Me contó un amigo que, en una de sus primeras tomas de posesión como maestro, en Maguilla, con una edad que no pasaba de los veinte y una timidez acentuada, se personó en la casa del párroco. El cura, de talante abierto y espontáneo, aficionado a la caza y a compartir charla y copas con los parroquianos, lo vería un poco retraído y para darle confianza le preguntó si le gustaba el vino. Le puso un temperante acampanado que apuró en amena charla.

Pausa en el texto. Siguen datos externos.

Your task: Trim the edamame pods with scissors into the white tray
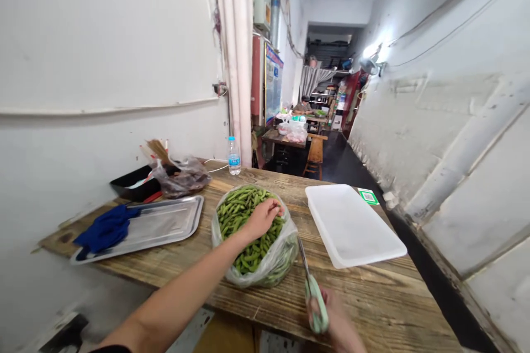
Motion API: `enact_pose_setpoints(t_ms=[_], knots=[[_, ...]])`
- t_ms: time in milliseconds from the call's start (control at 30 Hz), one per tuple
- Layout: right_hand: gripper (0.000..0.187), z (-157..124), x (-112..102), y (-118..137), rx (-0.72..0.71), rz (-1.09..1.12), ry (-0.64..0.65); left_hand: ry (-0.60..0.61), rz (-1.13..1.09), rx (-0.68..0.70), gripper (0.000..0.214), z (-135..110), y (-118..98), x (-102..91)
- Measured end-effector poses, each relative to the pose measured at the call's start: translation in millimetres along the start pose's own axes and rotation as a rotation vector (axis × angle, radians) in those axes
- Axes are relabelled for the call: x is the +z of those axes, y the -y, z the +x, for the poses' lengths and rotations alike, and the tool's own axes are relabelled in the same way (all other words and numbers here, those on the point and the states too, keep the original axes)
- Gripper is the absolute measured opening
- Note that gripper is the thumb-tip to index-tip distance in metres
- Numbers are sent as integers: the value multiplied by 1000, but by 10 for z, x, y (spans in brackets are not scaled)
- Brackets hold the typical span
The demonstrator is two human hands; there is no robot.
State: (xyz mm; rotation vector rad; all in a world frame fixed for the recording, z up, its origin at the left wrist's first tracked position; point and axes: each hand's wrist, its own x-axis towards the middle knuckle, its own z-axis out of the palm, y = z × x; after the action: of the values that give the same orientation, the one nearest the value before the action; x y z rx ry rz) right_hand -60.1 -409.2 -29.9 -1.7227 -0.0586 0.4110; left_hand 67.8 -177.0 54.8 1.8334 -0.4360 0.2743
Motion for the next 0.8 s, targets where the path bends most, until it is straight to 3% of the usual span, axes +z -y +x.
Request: enact_pose_setpoints(t_ms=[67,167,300,367,433,533,600,700,800], knots=[[43,-237,-99,-32,-75,19,-33,-29,197,40,19,51,34,37],[34,-418,-447,121,-217,-225,-287,-48,332,20,24,21,65,8],[32,-209,-886,506,-151,-751,-664,-34,225,-36,22,-188,-31,3],[25,16,-925,656,-152,-1002,-674,-55,34,-100,20,-343,-139,41],[22,225,-852,743,-102,-1153,-576,-50,-240,-227,21,-497,-260,99],[18,384,-689,765,-27,-1198,-460,56,-612,-465,21,-675,-412,222],[15,357,-636,718,-20,-1182,-445,86,-716,-545,22,-744,-466,305],[16,164,-650,546,-22,-1179,-467,-39,-575,-419,22,-808,-435,301],[18,-66,-693,264,-155,-1222,-565,-400,-151,-158,22,-870,-205,-13]])
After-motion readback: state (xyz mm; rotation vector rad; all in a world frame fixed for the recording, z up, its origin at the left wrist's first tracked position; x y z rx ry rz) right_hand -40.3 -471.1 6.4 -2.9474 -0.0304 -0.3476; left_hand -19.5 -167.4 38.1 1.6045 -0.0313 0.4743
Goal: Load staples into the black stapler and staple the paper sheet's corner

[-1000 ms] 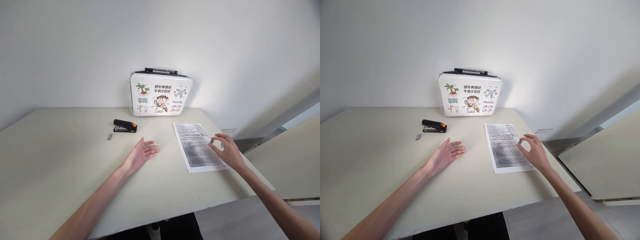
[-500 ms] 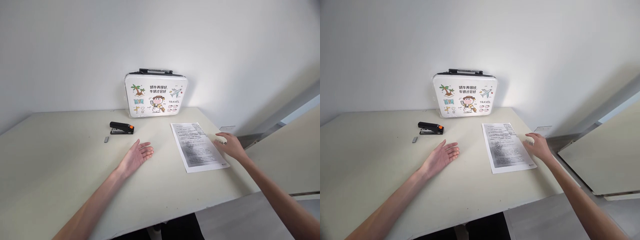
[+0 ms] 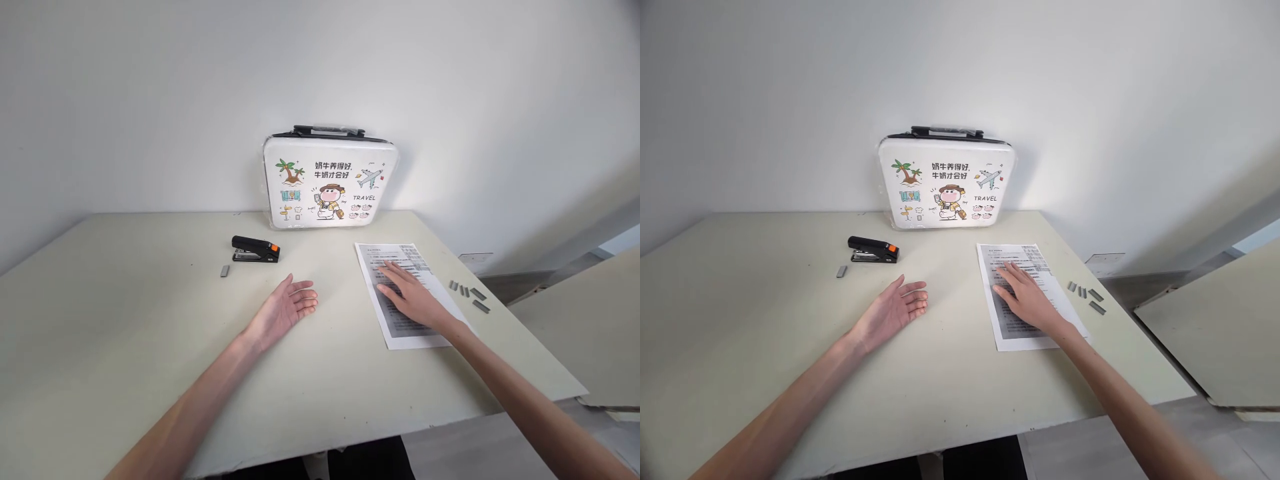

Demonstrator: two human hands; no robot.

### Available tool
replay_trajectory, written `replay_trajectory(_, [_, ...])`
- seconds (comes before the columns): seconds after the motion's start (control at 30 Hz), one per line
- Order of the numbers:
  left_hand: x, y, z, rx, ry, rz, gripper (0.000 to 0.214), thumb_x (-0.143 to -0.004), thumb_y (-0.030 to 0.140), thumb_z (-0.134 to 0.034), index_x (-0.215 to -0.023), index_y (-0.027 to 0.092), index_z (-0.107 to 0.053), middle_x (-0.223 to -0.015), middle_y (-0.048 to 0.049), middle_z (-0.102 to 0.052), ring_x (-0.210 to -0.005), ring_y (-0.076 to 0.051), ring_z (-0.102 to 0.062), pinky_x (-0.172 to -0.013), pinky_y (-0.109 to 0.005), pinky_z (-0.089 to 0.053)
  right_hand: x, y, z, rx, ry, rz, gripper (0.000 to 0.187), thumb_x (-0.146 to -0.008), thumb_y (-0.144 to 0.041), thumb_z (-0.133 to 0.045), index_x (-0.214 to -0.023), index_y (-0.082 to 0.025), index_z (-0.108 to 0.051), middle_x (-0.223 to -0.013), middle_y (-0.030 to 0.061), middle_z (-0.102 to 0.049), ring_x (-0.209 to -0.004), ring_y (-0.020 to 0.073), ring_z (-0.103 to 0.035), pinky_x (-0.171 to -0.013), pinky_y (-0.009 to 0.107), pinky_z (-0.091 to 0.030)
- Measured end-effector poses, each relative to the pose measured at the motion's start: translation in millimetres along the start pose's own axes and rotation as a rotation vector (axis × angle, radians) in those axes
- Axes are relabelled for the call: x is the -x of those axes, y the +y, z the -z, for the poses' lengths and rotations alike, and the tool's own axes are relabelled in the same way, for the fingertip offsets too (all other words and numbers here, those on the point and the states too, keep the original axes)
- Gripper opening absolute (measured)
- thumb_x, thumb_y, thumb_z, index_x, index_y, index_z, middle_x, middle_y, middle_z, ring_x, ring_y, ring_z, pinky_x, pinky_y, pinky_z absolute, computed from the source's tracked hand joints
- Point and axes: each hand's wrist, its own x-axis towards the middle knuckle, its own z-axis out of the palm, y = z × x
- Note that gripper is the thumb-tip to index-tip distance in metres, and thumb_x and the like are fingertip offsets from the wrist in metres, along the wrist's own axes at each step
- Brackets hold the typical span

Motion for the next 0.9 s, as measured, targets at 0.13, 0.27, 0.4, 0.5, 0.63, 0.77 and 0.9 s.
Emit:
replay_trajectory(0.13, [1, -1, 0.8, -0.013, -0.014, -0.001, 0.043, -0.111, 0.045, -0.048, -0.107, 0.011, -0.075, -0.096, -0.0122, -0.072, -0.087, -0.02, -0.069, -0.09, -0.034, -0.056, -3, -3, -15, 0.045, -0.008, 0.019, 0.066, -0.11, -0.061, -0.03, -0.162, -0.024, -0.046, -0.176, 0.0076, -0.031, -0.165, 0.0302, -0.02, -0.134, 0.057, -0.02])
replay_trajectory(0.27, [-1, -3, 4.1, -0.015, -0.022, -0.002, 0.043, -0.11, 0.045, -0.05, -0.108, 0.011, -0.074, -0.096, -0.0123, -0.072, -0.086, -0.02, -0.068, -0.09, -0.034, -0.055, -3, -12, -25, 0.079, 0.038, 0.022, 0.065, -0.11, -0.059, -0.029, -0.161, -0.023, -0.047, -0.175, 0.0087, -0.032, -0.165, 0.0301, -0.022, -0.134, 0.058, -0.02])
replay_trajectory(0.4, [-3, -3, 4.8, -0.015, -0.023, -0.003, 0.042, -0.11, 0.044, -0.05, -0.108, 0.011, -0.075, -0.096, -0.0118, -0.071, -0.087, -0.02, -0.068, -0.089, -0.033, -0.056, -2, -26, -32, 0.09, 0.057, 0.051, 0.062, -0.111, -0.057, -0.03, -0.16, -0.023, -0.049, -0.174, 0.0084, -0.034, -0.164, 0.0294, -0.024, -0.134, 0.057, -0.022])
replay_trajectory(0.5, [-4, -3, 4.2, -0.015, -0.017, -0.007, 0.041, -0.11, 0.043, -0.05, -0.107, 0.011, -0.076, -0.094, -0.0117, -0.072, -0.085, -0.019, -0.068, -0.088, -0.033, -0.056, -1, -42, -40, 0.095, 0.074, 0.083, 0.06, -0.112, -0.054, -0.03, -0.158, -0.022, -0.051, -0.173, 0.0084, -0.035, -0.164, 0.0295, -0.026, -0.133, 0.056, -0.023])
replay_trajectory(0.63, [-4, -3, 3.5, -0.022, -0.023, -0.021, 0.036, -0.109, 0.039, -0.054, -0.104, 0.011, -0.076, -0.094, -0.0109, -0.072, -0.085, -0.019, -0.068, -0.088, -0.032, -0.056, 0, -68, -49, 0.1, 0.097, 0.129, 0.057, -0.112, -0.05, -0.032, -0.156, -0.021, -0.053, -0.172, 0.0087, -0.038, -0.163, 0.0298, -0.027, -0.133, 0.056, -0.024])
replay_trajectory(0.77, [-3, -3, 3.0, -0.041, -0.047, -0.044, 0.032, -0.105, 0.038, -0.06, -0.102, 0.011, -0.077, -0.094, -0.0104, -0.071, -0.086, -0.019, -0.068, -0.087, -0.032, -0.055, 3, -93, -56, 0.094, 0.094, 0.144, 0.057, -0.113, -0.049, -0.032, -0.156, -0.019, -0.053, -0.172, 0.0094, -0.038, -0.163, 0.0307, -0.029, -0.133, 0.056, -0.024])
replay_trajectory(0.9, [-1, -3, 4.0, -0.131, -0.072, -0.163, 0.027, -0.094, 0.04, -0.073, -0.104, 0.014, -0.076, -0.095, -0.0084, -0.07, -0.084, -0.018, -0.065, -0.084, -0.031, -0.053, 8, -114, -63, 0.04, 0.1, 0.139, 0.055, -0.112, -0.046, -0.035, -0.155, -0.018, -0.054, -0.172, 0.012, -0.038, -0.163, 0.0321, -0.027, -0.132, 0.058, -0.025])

Entre pitarra y palabras, él, que entró apocado salió dispuesto a comerse el mundo.
Los maestros, como los demás funcionarios, tenían la obligación de residir en la localidad a la que eran destinados, según establecía la Ley de Funcionarios Civiles del Estado de 1964. Para no hacerlo necesitaban una autorización de la Dirección Provincial. Independientemente de este deber, tampoco era fácil trasladarse a diario de una localidad a otra pues pocos disponían de coche propio y el transporte público, si existía, no coincidía con los horarios laborales.
Los concursos de traslados eran a nivel nacional y cuando la participación en el mismo devenía forzosa podían ser destinados a cualquier punto de España. Los que estaban solteros buscaban pensiones o domicilios particulares y los casados, si llevaban a mujer e hijos, alquilaban casas, si no las había destinadas específicamente para maestros. La querencia y la economía así lo aconsejaban. Salía más a cuenta que tener dos casas abiertas dada la escasez de los estipendios.
Esta situación de traslado a tierras lejanas, al principio contrariaba, pero tenía sus partes positivas. Nuevas relaciones humanas y conocimiento de otras costumbres y tradiciones que con el paso del tiempo se integraban en su bagaje cultural y sentimental. Los alumnos tenían la posibilidad de conocer también otras formas de vida que ellos les referían.
Y más. Seguro que ustedes, amables lectores, han conocido casos parecidos a los que voy a referir. Cuanto más pequeño es el pueblo, la relación del que llega es más estrecha con los vecinos.
Al mío llegó un maestro de Galicia que se llamaba don Jesús Souto, bautizado a nivel popular como ‘El gallego’. Arribó con su familia, mujer, hijos y cuñada. Aquí vivió bastantes años y es recordado por todos los que lo conocimos.
De Salamanca vino una maestra con su hermana. Tan estupendamente se adaptaron y fueron recibidas que las dos ennoviaron y formaron familia en el pueblo. Y por aquí siguen ellas y sus descendencias.
Uno de mis primeros maestros procedía de Feria. Se hospedaba en la casa que hacía de fonda hasta que la dueña y él entablaron relaciones, se casaron y dejó de pagar el hospedaje.
Gente que viene de paso y se queda para siempre. Otros dejan su recuerdo. Cruces de caminos en los que muchas veces el azar nos dio la oportunidad de conocer a personas que forman parte de nuestras vidas desde entonces.